Top Features Utils

GitHub Link to Code.

Central utilities for top features extraction and formatting.

This module provides utilities for extracting and formatting top important features from feature importance analysis. Used by feature_importance and structure_visualization modules.

class mdxplain.utils.top_features_utils.TopFeaturesUtils

Utility class for extracting and formatting top important features.

Provides static methods for extracting top features from feature importance data and formatting them with human-readable names and metadata. Breaks down complex extraction into smaller, focused methods.

Examples

>>> # Get top features for specific comparison
>>> features = TopFeaturesUtils.get_top_features_with_names(
...     pipeline_data, fi_data, "cluster_0_vs_rest", 5
... )
>>> # Get top features averaged across all comparisons
>>> features = TopFeaturesUtils.get_top_features_with_names(
...     pipeline_data, fi_data, n=10
... )
static get_top_features_with_names(pipeline_data: PipelineData, fi_data: FeatureImportanceData, comparison_identifier: str | None = None, n: int = 10) List[Dict[str, Any]]

Get top features with complete name mapping and formatting.
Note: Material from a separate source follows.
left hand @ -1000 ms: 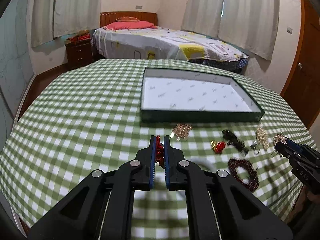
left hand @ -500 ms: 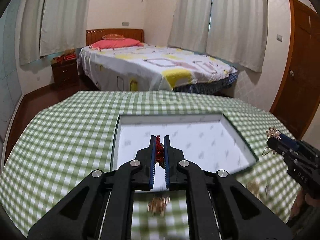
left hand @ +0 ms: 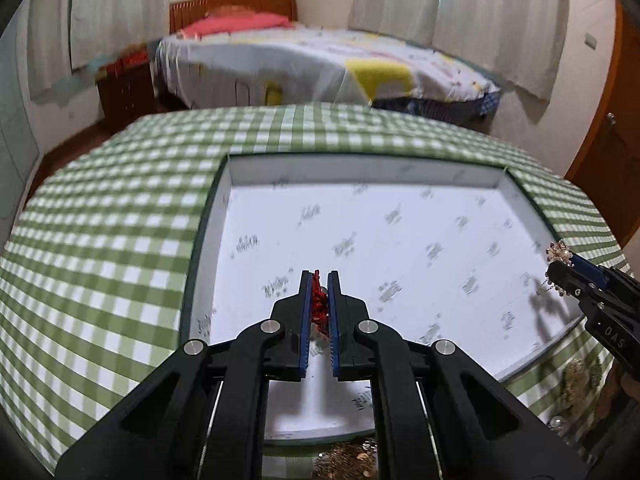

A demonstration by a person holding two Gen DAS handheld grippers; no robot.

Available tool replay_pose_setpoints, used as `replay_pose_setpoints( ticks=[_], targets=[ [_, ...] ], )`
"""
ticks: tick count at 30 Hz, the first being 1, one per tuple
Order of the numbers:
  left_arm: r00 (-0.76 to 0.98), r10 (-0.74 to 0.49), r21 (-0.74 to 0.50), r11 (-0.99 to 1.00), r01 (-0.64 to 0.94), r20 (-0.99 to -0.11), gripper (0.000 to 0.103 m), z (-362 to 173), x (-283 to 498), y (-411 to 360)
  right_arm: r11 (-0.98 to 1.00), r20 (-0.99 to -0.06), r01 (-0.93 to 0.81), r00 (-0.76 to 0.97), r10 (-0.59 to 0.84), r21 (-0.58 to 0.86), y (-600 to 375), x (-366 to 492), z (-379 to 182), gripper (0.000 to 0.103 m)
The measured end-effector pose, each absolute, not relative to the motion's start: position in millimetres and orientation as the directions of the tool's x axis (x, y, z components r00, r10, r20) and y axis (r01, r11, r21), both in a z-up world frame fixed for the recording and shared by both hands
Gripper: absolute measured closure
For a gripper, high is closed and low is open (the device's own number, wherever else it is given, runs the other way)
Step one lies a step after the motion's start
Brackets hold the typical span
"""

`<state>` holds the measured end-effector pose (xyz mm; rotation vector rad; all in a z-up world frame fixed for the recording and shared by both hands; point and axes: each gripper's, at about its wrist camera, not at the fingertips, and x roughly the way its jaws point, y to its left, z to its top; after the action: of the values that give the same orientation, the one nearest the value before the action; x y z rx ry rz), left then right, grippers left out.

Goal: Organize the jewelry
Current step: 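Carry the red tassel and pearl brooch into the green box and release both, then move both tools back over the remaining jewelry on the table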

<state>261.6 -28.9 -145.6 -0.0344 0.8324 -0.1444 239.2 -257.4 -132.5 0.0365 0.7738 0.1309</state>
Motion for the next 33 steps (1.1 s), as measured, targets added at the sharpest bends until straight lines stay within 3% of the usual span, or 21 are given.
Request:
replay_pose_setpoints(
  ticks=[5, 9, 14, 17, 33],
  targets=[
    [0.654, -0.135, -0.083, 0.99, 0.11, -0.744, 0.091, -150, 270, -27, 0.99, -0.731, -0.096, 0.668, 0.138, 0.1, -262, 245, -142, 0.071],
    [0.625, -0.15, -0.113, 0.989, 0.098, -0.767, 0.075, -156, 279, -26, 0.989, -0.732, -0.1, 0.665, 0.149, 0.11, -264, 245, -142, 0.066],
    [0.623, -0.156, -0.116, 0.988, 0.105, -0.766, 0.064, -159, 277, -28, 0.989, -0.717, -0.117, 0.681, 0.15, 0.095, -260, 242, -137, 0.051],
    [0.642, -0.155, -0.104, 0.988, 0.117, -0.751, 0.046, -154, 272, -32, 0.988, -0.704, -0.114, 0.693, 0.155, 0.105, -262, 237, -131, 0.051],
    [0.734, -0.113, -0.065, 0.993, 0.094, -0.67, 0.039, -118, 164, -23, 0.99, -0.615, -0.093, 0.776, 0.139, 0.107, -251, 142, -97, 0.047]
  ],
)
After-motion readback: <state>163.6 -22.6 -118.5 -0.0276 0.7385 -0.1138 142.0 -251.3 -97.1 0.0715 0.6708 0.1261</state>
Extracts top N most important features from feature importance data, retrieves metadata, and formats the results with human-readable names and types. This is the main entry point for top features processing.

Parameters

pipeline_dataPipelineData

Pipeline data object containing feature metadata

fi_dataFeatureImportanceData

Feature importance data object with importance scores

comparison_identifierstr, optional

Specific sub-comparison to get features from. If None, returns average importance across all sub-comparisons.

nint, default=10

Number of top features to return

Returns

List[Dict[str, Any]]

List of dictionaries with complete feature information. Each dictionary contains:

  • feature_index: int - Feature index in feature array

  • importance_score: float - Importance score

  • rank: int - Rank (1-indexed)

  • feature_name: str - Human-readable feature name

  • feature_type: str - Feature type (e.g., “distances”, “torsions”)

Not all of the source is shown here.